BRIEF:
Please give back, word for word, only the lines starting at the one containing "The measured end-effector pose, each" and ending at the one containing "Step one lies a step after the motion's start" within the material below.

DATA EXCERPTS:
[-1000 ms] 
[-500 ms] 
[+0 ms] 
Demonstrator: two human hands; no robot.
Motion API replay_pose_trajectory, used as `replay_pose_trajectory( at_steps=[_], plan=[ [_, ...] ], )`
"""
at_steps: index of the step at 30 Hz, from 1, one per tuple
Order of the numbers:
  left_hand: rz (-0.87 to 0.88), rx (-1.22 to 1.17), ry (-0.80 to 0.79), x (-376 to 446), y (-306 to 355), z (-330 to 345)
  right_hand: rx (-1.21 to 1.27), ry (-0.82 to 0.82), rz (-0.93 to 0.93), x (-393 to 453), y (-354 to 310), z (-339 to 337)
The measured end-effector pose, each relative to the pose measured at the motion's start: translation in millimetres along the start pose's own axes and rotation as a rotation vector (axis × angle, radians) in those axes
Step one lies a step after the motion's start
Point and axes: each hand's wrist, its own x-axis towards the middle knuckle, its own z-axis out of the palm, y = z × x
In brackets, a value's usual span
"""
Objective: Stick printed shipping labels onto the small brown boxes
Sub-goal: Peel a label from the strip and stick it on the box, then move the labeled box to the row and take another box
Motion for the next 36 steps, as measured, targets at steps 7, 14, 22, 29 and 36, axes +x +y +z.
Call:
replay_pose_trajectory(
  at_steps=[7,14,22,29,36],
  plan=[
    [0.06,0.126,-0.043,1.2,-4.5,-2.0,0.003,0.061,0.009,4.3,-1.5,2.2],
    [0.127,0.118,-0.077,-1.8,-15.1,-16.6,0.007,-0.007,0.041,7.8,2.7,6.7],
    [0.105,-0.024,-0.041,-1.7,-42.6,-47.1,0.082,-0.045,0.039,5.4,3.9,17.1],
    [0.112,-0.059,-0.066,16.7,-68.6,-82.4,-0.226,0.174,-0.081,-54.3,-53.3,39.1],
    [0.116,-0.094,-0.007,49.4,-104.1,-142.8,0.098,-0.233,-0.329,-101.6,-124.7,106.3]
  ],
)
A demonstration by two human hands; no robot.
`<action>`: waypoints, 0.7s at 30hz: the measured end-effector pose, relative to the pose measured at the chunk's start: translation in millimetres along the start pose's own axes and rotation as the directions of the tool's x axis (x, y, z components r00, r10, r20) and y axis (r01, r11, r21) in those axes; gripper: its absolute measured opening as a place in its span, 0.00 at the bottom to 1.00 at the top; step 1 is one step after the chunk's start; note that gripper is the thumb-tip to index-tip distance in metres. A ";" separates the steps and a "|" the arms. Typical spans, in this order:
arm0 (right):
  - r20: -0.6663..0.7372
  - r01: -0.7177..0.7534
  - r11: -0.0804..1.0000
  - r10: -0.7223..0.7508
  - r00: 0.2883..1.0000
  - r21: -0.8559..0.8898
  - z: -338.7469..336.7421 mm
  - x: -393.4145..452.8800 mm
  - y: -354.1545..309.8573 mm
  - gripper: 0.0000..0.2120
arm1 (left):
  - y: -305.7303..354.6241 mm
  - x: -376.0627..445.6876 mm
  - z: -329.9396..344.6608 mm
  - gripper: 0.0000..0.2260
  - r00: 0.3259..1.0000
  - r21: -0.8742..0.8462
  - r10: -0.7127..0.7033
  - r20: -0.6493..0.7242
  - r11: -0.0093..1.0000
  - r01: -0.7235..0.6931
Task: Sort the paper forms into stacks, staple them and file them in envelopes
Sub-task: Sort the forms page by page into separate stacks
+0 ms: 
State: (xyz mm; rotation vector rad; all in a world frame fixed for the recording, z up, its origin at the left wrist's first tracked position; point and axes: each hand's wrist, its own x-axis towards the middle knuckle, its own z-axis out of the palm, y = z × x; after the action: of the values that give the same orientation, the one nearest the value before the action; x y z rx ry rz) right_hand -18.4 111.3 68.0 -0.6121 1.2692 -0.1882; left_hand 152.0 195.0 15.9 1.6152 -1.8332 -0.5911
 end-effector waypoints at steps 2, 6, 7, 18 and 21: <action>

YOUR SOLUTION:
The measured end-effector pose, each relative to the pose measured at the motion's start: translation in millimetres along the start pose's own axes and rotation as a rotation vector (axis × angle, radians) in those axes
Step one lies a step after the motion's start

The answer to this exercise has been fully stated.